Cet automne, les députés se pencheront sur un projet de loi de “résilience en cybersécurité” présenté comme une réponse à la massification des attaques. Derrière ce texte, un constat s’impose : la cybersécurité et plus largement la souveraineté numérique ne sont plus des questions techniques réservées aux experts, mais des enjeux de sécurité nationale. Chaque dépendance technologique, qu’il s’agisse du Cloud, du chiffrement ou des outils de cybersécurité, devient une vulnérabilité stratégique. Une réalité que les tensions croissantes avec l’Amérique de Trump rendent plus criante que jamais.
Un paradoxe européen : proclamer l'autonomie, cultiver la dépendance
Malgré cette vigilance nouvelle, l'Europe reste loin du compte.

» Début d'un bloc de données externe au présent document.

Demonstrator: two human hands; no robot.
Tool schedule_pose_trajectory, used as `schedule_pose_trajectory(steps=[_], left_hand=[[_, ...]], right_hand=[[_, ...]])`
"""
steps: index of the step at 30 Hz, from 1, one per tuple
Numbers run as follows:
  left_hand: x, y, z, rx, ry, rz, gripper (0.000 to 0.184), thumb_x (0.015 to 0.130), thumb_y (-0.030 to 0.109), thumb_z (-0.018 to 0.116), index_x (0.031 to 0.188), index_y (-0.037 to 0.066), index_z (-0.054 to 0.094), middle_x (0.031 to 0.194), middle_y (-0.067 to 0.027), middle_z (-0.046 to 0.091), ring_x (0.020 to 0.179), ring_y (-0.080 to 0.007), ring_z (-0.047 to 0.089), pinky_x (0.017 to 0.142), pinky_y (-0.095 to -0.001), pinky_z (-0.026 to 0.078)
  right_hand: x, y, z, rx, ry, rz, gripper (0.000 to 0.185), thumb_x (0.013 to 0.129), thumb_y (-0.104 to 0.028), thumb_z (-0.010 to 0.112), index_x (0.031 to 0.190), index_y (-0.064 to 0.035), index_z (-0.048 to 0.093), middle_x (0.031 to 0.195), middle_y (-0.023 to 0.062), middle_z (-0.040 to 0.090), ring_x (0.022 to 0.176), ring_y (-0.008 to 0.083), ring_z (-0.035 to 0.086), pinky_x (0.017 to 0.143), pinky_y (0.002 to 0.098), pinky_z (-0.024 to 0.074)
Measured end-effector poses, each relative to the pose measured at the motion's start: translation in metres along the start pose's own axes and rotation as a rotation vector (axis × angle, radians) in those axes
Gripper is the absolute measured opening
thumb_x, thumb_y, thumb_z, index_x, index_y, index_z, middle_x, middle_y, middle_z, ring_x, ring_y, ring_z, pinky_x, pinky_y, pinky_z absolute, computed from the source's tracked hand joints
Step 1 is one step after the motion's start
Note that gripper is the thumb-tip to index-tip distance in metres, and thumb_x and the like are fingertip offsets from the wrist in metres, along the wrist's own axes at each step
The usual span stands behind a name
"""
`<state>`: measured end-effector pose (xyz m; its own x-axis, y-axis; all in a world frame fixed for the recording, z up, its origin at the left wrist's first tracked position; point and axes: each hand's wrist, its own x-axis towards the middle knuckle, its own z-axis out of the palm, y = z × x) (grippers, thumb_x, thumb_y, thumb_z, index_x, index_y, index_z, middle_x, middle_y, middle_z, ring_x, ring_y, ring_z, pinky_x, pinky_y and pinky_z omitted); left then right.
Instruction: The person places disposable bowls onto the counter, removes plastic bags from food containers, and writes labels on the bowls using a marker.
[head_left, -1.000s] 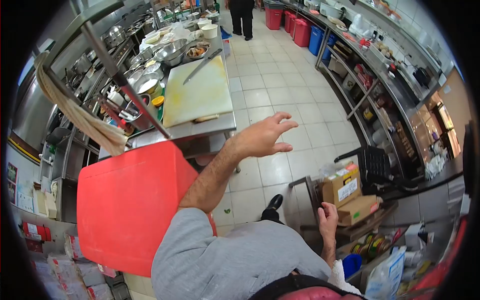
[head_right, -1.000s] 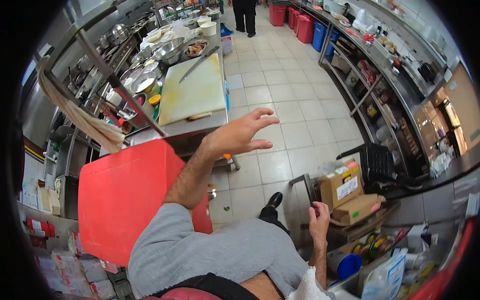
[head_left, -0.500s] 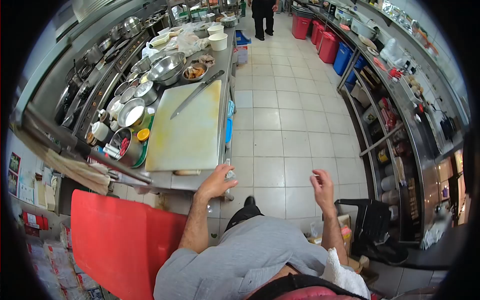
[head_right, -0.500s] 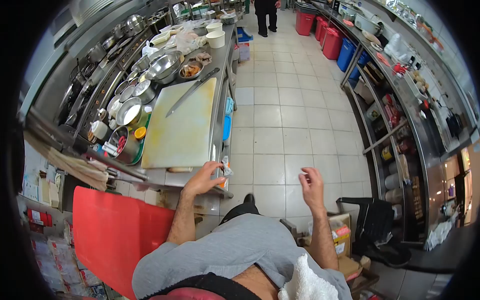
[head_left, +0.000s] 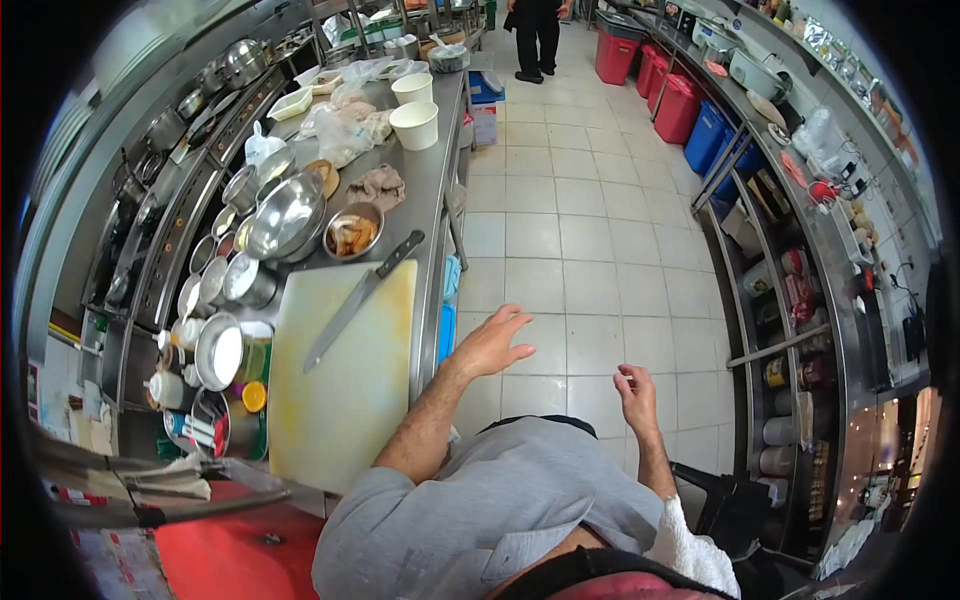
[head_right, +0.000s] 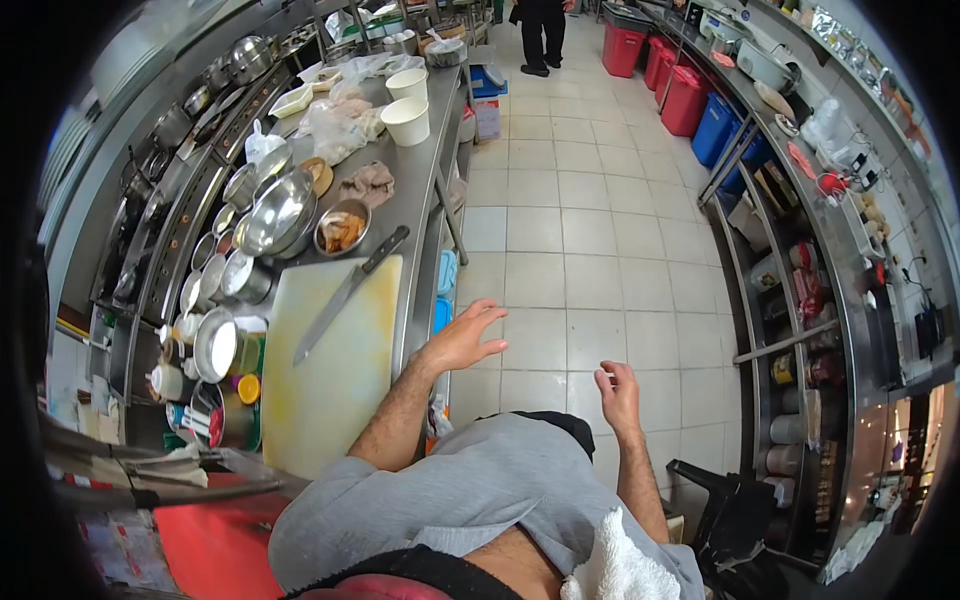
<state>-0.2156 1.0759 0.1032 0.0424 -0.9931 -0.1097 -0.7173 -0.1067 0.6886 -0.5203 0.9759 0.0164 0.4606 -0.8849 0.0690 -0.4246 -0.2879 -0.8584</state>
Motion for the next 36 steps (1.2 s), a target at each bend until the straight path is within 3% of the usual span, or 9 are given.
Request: schedule_pose_trajectory(steps=[6,10,13,17,19,22,27,33,36], left_hand=[[0.112,-0.043,-0.016,-0.037,-0.006,-0.030,0.056,0.084,0.035,0.060,0.129,0.005,0.042,0.136,-0.0183,0.032,0.122,-0.0340,0.040,0.100,-0.0391,0.037],[0.176,-0.079,-0.027,-0.053,0.014,-0.177,0.055,0.083,0.033,0.061,0.127,0.005,0.044,0.135,-0.0185,0.034,0.123,-0.0333,0.039,0.100,-0.0388,0.036],[0.222,-0.092,-0.043,-0.060,0.105,-0.304,0.054,0.083,0.032,0.062,0.126,0.004,0.044,0.133,-0.0187,0.037,0.122,-0.0330,0.040,0.100,-0.0381,0.036],[0.288,-0.112,-0.066,-0.095,0.235,-0.305,0.052,0.083,0.031,0.062,0.124,0.003,0.045,0.130,-0.0172,0.040,0.121,-0.0326,0.040,0.100,-0.0378,0.036],[0.324,-0.109,-0.084,-0.090,0.321,-0.321,0.052,0.083,0.029,0.062,0.124,0.003,0.045,0.127,-0.0151,0.042,0.116,-0.0308,0.045,0.097,-0.0376,0.039],[0.372,-0.125,-0.102,-0.169,0.350,-0.336,0.052,0.082,0.028,0.063,0.124,0.003,0.045,0.125,-0.0134,0.043,0.108,-0.0281,0.050,0.092,-0.0370,0.043],[0.452,-0.187,-0.142,-0.187,0.428,-0.339,0.050,0.082,0.027,0.064,0.122,0.003,0.047,0.122,-0.0129,0.046,0.097,-0.0253,0.055,0.085,-0.0358,0.046],[0.562,-0.258,-0.234,-0.201,0.474,-0.391,0.045,0.081,0.024,0.065,0.118,0.002,0.051,0.111,-0.0123,0.051,0.088,-0.0231,0.056,0.078,-0.0345,0.047],[0.615,-0.284,-0.292,-0.178,0.529,-0.343,0.041,0.081,0.022,0.065,0.114,0.002,0.053,0.104,-0.0125,0.053,0.083,-0.0216,0.056,0.075,-0.0335,0.047]], right_hand=[[0.129,0.051,-0.001,0.029,-0.012,0.190,0.028,0.088,-0.022,0.059,0.102,0.0023,0.060,0.093,0.0101,0.056,0.068,0.0150,0.058,0.062,0.0268,0.0482],[0.233,0.090,-0.015,0.017,-0.068,0.140,0.027,0.087,-0.022,0.060,0.100,0.0023,0.060,0.089,0.0101,0.057,0.065,0.0146,0.057,0.059,0.0265,0.0479],[0.341,0.073,-0.026,-0.018,-0.103,0.034,0.026,0.087,-0.020,0.061,0.098,0.0028,0.060,0.080,0.0083,0.058,0.061,0.0124,0.054,0.057,0.0258,0.0465],[0.481,0.048,-0.021,-0.050,-0.238,-0.068,0.025,0.087,-0.019,0.061,0.099,0.0031,0.060,0.079,0.0062,0.057,0.061,0.0105,0.052,0.057,0.0245,0.0449],[0.536,0.015,-0.008,0.056,-0.248,-0.166,0.024,0.087,-0.017,0.061,0.101,0.0030,0.059,0.077,0.0040,0.055,0.062,0.0089,0.050,0.057,0.0234,0.0435],[0.600,-0.001,0.029,0.116,-0.339,-0.143,0.024,0.087,-0.016,0.061,0.102,0.0025,0.059,0.076,0.0030,0.055,0.064,0.0084,0.050,0.057,0.0232,0.0437],[0.677,0.007,0.099,0.171,-0.496,-0.187,0.024,0.086,-0.016,0.062,0.102,0.0019,0.059,0.069,0.0009,0.053,0.061,0.0082,0.049,0.055,0.0230,0.0422],[0.777,0.005,0.135,0.089,-0.642,0.072,0.023,0.087,-0.019,0.062,0.098,0.0007,0.059,0.064,-0.0017,0.051,0.057,0.0065,0.046,0.052,0.0228,0.0395],[0.848,0.025,0.162,0.091,-0.628,0.035,0.021,0.087,-0.020,0.062,0.093,0.0007,0.060,0.062,-0.0020,0.051,0.056,0.0063,0.045,0.051,0.0228,0.0393]])
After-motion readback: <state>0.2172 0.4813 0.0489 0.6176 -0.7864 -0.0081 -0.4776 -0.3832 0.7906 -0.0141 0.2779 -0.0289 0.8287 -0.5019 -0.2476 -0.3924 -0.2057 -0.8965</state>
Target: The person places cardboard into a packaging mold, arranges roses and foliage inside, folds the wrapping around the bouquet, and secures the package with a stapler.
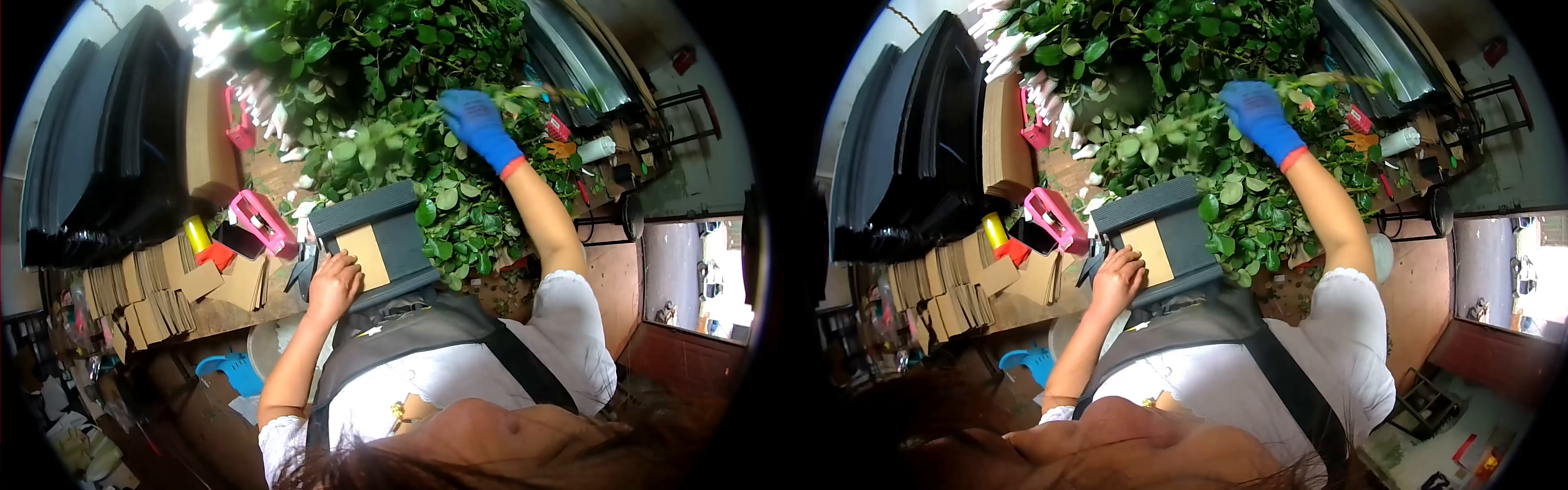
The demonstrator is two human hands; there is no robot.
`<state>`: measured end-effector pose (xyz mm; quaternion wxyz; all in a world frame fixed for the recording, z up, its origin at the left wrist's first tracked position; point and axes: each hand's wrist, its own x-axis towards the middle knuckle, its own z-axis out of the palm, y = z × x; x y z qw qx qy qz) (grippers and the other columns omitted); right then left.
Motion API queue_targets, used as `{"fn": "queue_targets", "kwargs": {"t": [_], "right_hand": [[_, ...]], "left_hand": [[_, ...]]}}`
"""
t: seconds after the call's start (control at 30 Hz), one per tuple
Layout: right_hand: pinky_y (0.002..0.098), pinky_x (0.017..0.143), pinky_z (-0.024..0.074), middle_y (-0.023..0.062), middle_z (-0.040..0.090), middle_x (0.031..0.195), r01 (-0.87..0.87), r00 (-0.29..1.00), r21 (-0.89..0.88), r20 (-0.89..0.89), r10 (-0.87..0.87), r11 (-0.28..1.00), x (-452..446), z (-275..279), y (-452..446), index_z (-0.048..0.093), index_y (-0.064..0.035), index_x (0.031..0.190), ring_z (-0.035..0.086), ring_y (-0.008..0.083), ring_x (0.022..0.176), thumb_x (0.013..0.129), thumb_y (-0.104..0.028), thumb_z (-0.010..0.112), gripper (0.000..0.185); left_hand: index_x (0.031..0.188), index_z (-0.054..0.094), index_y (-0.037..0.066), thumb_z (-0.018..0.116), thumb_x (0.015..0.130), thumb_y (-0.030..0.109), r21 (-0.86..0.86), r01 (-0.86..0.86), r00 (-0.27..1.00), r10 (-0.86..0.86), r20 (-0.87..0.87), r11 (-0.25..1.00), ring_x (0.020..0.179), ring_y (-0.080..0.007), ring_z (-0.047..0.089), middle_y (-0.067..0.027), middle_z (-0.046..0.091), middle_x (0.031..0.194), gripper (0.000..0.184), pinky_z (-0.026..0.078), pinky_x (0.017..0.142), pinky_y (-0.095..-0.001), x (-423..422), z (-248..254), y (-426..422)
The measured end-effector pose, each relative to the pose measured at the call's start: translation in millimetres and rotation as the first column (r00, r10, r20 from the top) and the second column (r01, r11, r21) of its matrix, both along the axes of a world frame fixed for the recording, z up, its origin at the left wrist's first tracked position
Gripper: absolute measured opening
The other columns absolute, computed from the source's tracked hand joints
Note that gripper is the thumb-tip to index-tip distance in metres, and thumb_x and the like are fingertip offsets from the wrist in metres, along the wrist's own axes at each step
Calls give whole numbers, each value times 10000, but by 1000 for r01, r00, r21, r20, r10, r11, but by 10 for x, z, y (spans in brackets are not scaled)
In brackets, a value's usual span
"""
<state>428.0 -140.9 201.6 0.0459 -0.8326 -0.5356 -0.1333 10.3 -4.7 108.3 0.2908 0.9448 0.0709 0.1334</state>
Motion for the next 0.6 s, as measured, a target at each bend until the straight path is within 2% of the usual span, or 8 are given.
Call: {"fn": "queue_targets", "kwargs": {"t": [0.03,0.1,0.2,0.3,0.33,0.37,0.43,0.6], "right_hand": [[406,849,528,40,676,1127,-40,996,184,86,24,982,4,167,-85,713,-174,1131,653,270,986,860,-207,702,272],[407,866,523,37,694,1130,-30,977,351,209,-47,936,-146,400,-276,712,-173,1154,661,262,1012,861,-203,711,295],[418,890,519,47,708,1154,-87,995,339,-17,98,937,-366,415,-594,709,-168,1183,666,268,1041,873,-194,705,310],[421,920,512,72,709,1176,-137,985,206,-74,155,969,-561,508,-1079,709,-153,1190,660,285,1077,893,-182,689,299],[420,926,510,76,707,1179,-155,972,165,-150,180,974,-666,582,-1220,709,-149,1191,658,296,1078,895,-183,688,298],[419,931,508,81,706,1182,-171,953,128,-229,197,977,-772,663,-1360,710,-144,1192,655,306,1079,898,-185,687,298],[425,980,493,120,693,1206,-166,899,-65,-420,124,984,-873,669,-1658,700,-105,1192,624,326,1145,908,-172,685,292],[428,951,499,130,690,1143,-95,839,-248,-541,-56,964,-865,331,-2166,697,-92,1140,631,345,1081,875,-178,698,278]], "left_hand": [[969,728,54,723,845,109,-2,0,1000,0,6,1000,1172,-307,642,-97,694,1101,136,480,1052,-479,16,-5,-4],[968,727,46,722,846,114,-10,-12,1000,12,2,1000,1179,-313,638,-108,694,1103,139,479,1052,-481,11,-8,-16],[1020,718,39,735,846,149,-46,7,1000,-7,5,999,1159,-322,648,-124,698,1105,206,474,1056,-483,-9,8,20],[1122,684,39,778,818,216,-129,-34,994,21,-104,991,1149,-334,645,-146,694,1137,364,469,1052,-487,-59,-22,41],[1187,659,44,810,789,274,-78,-18,1000,18,-5,997,1153,-362,628,-174,683,1177,484,457,1058,-490,-51,-40,71],[1327,575,53,841,752,295,-315,-112,944,2,-330,942,1176,-374,612,-182,674,1210,679,401,1108,-507,-76,-3,103],[1456,435,59,868,707,282,-176,-67,995,51,-91,982,1214,-374,590,-169,676,1230,893,344,1147,-509,-92,-82,103],[1557,206,68,920,637,306,-349,-81,993,44,-113,933,1333,-298,542,-67,698,1242,1188,209,1213,-561,-106,-142,91]]}}
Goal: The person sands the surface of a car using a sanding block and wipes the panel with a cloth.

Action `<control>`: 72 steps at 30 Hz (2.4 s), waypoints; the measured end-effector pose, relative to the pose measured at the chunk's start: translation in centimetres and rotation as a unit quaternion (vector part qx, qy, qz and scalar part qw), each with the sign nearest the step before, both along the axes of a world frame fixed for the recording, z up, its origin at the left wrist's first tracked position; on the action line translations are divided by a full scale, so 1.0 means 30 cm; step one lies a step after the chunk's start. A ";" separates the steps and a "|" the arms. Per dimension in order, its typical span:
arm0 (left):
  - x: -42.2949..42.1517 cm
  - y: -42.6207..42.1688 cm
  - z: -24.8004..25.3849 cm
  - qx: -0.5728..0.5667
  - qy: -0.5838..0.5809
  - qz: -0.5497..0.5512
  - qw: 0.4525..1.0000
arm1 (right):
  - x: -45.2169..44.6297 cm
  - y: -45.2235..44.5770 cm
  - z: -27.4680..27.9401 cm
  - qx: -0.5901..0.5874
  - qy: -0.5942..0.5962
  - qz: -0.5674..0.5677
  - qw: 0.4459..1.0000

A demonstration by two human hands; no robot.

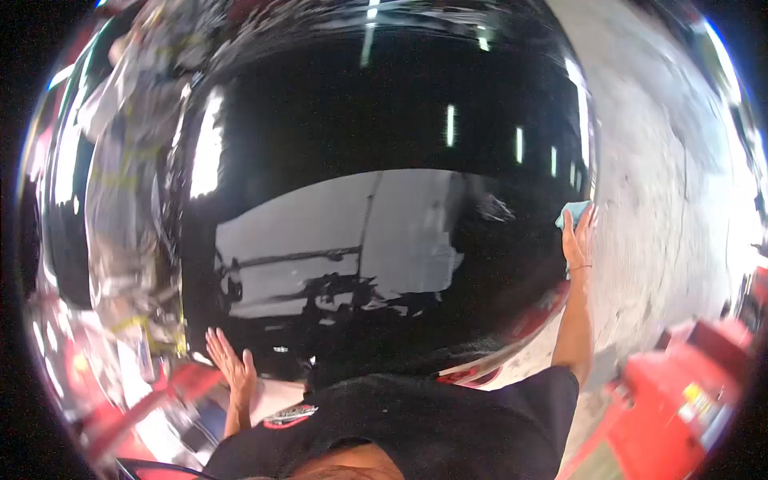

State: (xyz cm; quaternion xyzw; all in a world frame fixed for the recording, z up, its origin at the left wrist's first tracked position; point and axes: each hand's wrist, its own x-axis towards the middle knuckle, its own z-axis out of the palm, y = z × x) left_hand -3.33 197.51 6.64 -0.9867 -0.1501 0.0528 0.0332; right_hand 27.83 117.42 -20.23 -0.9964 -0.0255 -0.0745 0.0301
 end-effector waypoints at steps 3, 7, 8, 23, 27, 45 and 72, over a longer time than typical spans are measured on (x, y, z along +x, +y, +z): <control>0.001 0.002 -0.031 -0.008 -0.052 -0.020 0.998 | 0.255 0.539 0.411 0.031 0.031 -0.044 0.998; 0.005 0.000 -0.022 -0.021 -0.040 0.006 0.999 | 0.330 1.339 0.618 0.061 0.010 0.195 0.979; 0.007 -0.003 -0.014 -0.028 -0.035 0.012 0.999 | 0.324 1.500 0.640 0.090 0.003 0.232 0.969; 0.003 0.000 -0.031 -0.044 -0.089 0.026 0.995 | -0.329 2.632 0.744 0.238 0.074 0.561 0.789; -0.009 0.010 -0.045 -0.020 -0.080 0.006 0.997 | -0.054 2.131 0.700 0.266 0.028 0.402 0.876; -0.009 -0.002 -0.062 0.002 -0.100 0.005 0.995 | -0.321 0.142 0.010 -0.002 0.041 -0.153 0.987; -0.349 -0.036 -0.096 -0.258 -0.488 0.013 0.834 | -0.876 2.373 0.772 0.218 0.045 0.424 0.878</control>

Les champions américains disposent de marchés domestiques immenses et de budgets colossaux. Les acteurs israéliens, eux, bénéficient d'un soutien public et militaire unique qui a fait émerger un écosystème de startups reconnu mondialement en cybersécurité.
Plutôt que d’unir leurs efforts, les États européens persistent à développer chacun leurs propres « champions nationaux ». Un cloud souverain ici, une messagerie sécurisée là, un service SOC ailleurs. Cette fragmentation produit des solutions redondantes, incapables de dépasser leurs frontières nationales, face à des concurrents qui disposent de budgets en milliards quand nos solutions souveraines doivent se contenter de dizaines de millions.
En cybersécurité, cette asymétrie de ressources se traduit immédiatement par un retard en recherche et développement, en attractivité des talents et en capacité de déploiement. Nos pépites finissent régulièrement rachetées par des groupes étrangers (Alsid par Tenable, Sqreen par Datadog, Vade par Hornetsecurity… puis Proofpoint) privant l’Europe des compétences nécessaires à son autonomie. En multipliant les initiatives locales, qu’il s’agisse du cloud souverain en France, des data spaces en Allemagne ou des SOC en Espagne, les États ne bâtissent pas un marché commun, mais un millefeuille de solutions incapables de franchir les frontières.
Cette dispersion est d’autant plus préoccupante que la menace est mondiale. Les pressions extérieures s’accentuent : les États-Unis restreignent désormais l’exportation de processeurs indispensables à l’intelligence artificielle et des plateformes comme Meta modifient unilatéralement leurs politiques, avec des impacts immédiats pour les entreprises européennes.
À cela s’ajoutent deux freins souvent sous-estimés : le lobbying massif des grands fournisseurs étrangers et la méconnaissance technique de nombreux décideurs publics. Ces deux facteurs conduisent à des arbitrages parfois déconnectés des réalités opérationnelles.
Par exemple, dans la commande publique, le recours à des cadres contractuels obsolètes, comme le cahier des clauses administratives générales (CCAG-TIC), document de référence pour les marchés publics informatiques dont près de 40 % des articles sont inadaptés aux spécificités du cloud, peut écarter de facto des solutions souveraines, malgré leur adéquation technique et juridique. Cette méconnaissance technique du marché conduit à privilégier sans le savoir des acteurs étrangers dominants.
Construire un projet collectif
Trop souvent, elles choisissent les solutions les plus matures comme AWS ou Google Cloud et relèguent les offres européennes au second plan. On l’a vu avec plusieurs projets publics et privés sensibles confiés à ces hyperscalers étrangers, alors même que des solutions françaises viables existaient. Or sans marché, il n’y aura jamais de souveraineté.
Il serait toutefois irresponsable de demander aux entreprises de renoncer aux solutions les plus performantes disponibles aujourd’hui. La continuité de leurs activités impose qu’elles s’équipent des outils les plus efficaces, même lorsqu’ils ne sont pas européens. Mais cette exigence de sécurité immédiate ne doit pas empêcher une stratégie de long terme.
Les entreprises ont un rôle clé à jouer en ouvrant progressivement un espace aux solutions locales, d’abord dans des environnements moins critiques, afin de leur permettre de grandir et de devenir demain de véritables alternatives. Cette responsabilité suppose aussi d’intégrer dès aujourd’hui dans les contrats des clauses de réversibilité, pour éviter que les choix dictés par l’urgence ne se transforment en dépendances structurelles.
La souveraineté ne se décidera pas d'un coup, elle doit se bâtir pas à pas. Les financements européens doivent se concentrer sur quelques champions capables d'atteindre une taille mondiale, quitte à ce qu'ils ne soient pas tous français. L'entrée en vigueur du Cyber Resilience Act crée une opportunité unique d'unifier le marché. Mais rien ne sera possible sans un projet collectif où l'État fixe le cap, l'Europe mutualise ses forces, et les entreprises assument leur part de responsabilité.